REQUIRED ACTION:
Start at the line in the entries below that contains "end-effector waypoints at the", stop at the line that contains "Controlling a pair", and output exactly the lines in that span, both ends included.

Extracted data entries
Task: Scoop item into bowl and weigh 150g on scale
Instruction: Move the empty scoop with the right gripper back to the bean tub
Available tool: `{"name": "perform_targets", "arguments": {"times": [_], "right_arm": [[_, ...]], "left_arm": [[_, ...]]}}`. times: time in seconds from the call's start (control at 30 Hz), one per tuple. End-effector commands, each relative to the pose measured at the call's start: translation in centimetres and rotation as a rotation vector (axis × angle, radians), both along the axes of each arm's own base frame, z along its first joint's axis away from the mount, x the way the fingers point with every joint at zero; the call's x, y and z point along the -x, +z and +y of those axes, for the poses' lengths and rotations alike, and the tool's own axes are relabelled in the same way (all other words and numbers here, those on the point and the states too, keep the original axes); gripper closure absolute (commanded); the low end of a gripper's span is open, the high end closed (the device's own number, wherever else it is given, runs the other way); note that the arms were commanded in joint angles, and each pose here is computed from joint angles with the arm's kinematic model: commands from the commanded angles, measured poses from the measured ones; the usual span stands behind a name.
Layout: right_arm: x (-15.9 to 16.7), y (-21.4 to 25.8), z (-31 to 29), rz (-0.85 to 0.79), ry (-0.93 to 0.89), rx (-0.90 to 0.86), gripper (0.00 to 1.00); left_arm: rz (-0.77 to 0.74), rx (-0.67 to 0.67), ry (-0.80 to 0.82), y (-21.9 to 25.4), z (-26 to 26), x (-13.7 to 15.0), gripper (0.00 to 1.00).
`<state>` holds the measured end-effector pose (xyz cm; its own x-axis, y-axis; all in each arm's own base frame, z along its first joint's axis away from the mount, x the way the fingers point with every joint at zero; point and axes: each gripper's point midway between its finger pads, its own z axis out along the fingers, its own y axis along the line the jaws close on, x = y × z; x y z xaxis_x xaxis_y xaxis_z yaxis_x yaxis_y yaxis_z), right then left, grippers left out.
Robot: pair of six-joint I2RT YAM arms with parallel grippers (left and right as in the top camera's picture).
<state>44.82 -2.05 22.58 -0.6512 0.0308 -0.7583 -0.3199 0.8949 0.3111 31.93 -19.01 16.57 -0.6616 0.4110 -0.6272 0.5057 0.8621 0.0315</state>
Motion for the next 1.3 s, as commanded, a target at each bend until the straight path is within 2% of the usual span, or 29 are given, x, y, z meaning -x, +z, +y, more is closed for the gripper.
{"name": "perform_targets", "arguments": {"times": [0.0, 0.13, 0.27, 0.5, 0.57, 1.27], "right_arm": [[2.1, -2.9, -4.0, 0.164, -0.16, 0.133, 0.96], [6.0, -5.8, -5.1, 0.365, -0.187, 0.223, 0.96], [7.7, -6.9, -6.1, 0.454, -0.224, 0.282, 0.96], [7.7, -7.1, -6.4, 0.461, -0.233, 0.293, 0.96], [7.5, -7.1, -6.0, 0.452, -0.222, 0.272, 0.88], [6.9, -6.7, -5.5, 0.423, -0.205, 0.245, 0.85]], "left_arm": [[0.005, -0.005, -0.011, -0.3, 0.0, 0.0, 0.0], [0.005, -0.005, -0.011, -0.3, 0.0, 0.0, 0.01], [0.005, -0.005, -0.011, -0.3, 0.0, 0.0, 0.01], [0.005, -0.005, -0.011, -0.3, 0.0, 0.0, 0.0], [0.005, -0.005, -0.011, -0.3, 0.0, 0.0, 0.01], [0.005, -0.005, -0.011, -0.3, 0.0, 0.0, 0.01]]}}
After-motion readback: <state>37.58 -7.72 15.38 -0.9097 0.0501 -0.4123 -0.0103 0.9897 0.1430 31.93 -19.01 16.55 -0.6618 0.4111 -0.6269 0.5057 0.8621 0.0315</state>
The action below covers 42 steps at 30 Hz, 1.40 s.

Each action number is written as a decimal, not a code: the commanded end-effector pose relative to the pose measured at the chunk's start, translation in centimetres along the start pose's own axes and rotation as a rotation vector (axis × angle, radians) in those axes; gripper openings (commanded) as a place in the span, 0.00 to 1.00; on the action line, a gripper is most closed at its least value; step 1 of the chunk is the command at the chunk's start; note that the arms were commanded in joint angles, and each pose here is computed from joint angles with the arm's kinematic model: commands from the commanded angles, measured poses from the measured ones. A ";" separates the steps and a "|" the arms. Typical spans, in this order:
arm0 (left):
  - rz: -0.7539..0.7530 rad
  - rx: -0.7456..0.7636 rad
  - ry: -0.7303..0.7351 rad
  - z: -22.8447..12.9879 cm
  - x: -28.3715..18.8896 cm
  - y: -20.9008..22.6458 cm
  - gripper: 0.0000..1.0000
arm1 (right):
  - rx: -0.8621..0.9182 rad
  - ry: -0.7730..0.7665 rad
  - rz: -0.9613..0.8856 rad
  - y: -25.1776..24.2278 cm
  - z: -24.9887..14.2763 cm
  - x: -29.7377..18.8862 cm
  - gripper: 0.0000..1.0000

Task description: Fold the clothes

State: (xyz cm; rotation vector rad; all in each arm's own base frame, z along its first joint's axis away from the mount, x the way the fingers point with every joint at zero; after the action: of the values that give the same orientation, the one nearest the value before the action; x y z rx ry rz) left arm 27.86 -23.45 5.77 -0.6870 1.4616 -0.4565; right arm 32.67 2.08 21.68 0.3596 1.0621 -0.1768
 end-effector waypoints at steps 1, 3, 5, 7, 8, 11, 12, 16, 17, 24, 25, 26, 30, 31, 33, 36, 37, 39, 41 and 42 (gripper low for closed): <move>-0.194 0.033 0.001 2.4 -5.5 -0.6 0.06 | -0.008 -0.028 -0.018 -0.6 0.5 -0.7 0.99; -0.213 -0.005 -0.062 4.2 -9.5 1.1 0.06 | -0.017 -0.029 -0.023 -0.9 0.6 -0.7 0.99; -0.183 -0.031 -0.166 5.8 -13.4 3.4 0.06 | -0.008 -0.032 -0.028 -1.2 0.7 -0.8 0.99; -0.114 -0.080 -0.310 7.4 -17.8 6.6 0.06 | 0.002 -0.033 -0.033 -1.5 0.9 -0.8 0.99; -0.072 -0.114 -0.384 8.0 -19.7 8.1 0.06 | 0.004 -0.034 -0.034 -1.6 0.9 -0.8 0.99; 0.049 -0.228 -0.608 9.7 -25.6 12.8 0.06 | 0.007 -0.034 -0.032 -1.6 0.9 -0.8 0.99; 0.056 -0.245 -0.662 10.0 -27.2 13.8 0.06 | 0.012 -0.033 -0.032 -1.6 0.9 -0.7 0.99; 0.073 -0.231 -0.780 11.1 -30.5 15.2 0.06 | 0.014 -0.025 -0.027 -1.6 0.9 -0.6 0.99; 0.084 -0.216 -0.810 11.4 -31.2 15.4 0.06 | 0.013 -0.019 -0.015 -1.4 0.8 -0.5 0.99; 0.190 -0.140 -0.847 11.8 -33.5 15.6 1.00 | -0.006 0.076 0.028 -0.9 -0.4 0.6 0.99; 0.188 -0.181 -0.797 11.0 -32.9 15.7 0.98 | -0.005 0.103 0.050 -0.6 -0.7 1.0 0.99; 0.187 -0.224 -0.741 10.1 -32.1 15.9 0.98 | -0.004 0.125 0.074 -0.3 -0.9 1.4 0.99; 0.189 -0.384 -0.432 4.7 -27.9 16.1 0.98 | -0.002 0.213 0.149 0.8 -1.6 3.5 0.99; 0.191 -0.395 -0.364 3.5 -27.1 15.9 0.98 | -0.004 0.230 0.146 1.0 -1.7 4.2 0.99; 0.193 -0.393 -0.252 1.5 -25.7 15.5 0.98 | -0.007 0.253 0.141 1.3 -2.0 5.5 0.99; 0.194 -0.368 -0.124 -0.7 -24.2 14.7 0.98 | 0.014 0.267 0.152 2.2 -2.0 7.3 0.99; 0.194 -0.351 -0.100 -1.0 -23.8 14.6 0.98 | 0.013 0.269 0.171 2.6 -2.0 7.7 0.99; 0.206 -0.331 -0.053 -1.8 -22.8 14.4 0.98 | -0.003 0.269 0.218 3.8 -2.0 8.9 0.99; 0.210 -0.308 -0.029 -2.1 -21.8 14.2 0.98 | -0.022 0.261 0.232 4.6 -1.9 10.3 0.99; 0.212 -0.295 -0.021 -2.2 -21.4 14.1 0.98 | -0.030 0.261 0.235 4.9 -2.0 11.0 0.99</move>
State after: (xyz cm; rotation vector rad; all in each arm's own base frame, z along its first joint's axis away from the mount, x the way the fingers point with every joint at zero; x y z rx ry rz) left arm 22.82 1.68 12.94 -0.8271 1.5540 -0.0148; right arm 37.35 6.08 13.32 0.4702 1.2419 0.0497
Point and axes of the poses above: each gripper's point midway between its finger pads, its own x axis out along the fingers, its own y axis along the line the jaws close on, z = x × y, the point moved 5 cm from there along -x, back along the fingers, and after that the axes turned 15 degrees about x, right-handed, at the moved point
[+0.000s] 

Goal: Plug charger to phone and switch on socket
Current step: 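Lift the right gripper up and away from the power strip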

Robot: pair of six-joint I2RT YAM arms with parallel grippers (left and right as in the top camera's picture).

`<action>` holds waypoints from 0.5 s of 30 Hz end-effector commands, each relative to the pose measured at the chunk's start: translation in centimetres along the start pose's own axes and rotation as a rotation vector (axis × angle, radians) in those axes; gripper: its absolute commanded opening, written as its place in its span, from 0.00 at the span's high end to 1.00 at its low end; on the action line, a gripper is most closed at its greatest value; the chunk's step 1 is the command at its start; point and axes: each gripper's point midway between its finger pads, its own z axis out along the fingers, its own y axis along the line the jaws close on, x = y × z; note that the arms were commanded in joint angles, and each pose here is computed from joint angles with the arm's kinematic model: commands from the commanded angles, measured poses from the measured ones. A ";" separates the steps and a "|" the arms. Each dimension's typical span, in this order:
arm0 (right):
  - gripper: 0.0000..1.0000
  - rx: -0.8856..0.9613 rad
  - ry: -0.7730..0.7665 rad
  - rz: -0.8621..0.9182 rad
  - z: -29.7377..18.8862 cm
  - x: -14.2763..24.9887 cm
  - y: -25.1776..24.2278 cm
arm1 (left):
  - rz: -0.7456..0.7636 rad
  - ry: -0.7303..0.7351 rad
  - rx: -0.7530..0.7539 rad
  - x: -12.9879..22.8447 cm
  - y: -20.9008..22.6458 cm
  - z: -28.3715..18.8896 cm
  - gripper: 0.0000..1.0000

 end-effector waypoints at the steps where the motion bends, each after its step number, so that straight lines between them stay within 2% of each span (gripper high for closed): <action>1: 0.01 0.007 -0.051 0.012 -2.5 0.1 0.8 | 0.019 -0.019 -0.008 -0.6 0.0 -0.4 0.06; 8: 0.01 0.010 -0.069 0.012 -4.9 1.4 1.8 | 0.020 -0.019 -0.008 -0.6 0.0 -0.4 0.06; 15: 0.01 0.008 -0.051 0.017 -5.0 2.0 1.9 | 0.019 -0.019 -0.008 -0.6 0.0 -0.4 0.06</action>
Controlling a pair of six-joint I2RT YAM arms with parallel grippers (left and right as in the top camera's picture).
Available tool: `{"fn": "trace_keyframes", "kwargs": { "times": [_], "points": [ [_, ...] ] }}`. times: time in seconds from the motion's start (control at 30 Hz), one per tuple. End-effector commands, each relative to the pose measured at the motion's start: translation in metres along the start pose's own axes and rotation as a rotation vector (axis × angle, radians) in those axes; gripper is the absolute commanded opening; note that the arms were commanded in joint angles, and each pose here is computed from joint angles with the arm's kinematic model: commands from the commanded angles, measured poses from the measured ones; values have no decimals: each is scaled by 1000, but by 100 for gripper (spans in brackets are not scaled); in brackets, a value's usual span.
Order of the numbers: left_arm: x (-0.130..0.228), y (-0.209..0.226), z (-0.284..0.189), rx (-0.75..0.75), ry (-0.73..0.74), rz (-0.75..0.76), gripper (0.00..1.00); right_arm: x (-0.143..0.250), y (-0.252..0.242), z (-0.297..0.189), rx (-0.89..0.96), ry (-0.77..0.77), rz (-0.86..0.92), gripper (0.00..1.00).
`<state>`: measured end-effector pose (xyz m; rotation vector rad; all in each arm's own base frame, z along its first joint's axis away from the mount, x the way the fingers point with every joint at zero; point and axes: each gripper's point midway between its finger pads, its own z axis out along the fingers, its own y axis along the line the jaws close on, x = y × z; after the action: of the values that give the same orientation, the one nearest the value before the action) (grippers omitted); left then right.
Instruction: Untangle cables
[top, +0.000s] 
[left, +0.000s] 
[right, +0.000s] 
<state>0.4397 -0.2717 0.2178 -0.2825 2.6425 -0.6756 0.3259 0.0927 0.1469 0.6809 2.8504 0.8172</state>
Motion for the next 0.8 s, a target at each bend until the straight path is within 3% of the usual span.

RESULT:
 end-effector waypoints at the steps where the motion bends, each after its step number, so that straight lines between them stay within 2% of each span (gripper high for closed): <action>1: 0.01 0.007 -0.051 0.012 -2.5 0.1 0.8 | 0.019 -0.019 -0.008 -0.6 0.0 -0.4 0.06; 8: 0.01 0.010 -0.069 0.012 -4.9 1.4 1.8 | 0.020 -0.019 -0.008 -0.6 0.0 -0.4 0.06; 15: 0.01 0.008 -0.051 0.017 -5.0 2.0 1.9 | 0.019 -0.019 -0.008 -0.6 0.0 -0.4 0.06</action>
Controlling a pair of six-joint I2RT YAM arms with parallel grippers (left and right as in the top camera's picture).

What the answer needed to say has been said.